> [EXERCISE DESCRIPTION]:
Only these lines should appear, exactly: the one containing "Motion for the" and every line after it through the end of the material below.

> [DATASET EXCERPT]:
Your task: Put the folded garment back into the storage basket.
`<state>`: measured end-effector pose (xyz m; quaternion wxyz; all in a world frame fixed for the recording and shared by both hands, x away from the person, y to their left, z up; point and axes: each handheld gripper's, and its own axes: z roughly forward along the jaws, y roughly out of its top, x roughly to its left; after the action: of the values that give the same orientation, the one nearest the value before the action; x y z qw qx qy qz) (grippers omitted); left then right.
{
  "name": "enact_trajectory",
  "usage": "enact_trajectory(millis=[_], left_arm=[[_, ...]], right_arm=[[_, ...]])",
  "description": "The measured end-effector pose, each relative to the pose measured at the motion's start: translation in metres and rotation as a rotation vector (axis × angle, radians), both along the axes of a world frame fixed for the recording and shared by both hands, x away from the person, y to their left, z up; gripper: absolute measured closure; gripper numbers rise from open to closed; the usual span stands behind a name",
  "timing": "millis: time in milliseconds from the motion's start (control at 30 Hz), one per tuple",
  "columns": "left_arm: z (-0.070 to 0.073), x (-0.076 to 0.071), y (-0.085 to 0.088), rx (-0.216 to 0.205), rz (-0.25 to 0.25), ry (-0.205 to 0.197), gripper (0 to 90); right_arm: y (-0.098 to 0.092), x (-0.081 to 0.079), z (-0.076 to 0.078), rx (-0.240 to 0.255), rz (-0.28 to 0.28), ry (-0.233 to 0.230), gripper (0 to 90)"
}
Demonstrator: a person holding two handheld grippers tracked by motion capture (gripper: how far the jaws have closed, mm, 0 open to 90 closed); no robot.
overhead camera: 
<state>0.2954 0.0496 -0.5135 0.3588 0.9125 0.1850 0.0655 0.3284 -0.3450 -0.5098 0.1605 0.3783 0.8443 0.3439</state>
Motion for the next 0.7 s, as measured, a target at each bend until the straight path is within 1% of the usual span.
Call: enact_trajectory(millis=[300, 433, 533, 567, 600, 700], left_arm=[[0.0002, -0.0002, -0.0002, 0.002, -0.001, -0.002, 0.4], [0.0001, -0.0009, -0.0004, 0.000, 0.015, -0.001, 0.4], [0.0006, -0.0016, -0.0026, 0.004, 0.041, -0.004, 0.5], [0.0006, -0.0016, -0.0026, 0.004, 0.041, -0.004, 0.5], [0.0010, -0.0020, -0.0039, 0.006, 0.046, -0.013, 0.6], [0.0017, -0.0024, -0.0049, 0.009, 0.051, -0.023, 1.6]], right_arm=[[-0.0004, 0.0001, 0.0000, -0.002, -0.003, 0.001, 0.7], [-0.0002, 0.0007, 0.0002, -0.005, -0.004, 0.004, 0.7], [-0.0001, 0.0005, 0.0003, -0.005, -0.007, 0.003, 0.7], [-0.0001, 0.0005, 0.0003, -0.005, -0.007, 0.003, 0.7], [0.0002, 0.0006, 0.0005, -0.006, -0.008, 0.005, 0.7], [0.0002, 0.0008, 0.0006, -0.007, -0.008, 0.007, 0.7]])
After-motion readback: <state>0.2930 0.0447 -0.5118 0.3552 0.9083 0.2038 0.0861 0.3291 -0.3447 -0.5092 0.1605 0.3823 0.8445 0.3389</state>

> [RESPONSE AREA]:
Motion for the next 0.7 s, as measured, a target at each bend until the straight path is within 1% of the usual span.
Call: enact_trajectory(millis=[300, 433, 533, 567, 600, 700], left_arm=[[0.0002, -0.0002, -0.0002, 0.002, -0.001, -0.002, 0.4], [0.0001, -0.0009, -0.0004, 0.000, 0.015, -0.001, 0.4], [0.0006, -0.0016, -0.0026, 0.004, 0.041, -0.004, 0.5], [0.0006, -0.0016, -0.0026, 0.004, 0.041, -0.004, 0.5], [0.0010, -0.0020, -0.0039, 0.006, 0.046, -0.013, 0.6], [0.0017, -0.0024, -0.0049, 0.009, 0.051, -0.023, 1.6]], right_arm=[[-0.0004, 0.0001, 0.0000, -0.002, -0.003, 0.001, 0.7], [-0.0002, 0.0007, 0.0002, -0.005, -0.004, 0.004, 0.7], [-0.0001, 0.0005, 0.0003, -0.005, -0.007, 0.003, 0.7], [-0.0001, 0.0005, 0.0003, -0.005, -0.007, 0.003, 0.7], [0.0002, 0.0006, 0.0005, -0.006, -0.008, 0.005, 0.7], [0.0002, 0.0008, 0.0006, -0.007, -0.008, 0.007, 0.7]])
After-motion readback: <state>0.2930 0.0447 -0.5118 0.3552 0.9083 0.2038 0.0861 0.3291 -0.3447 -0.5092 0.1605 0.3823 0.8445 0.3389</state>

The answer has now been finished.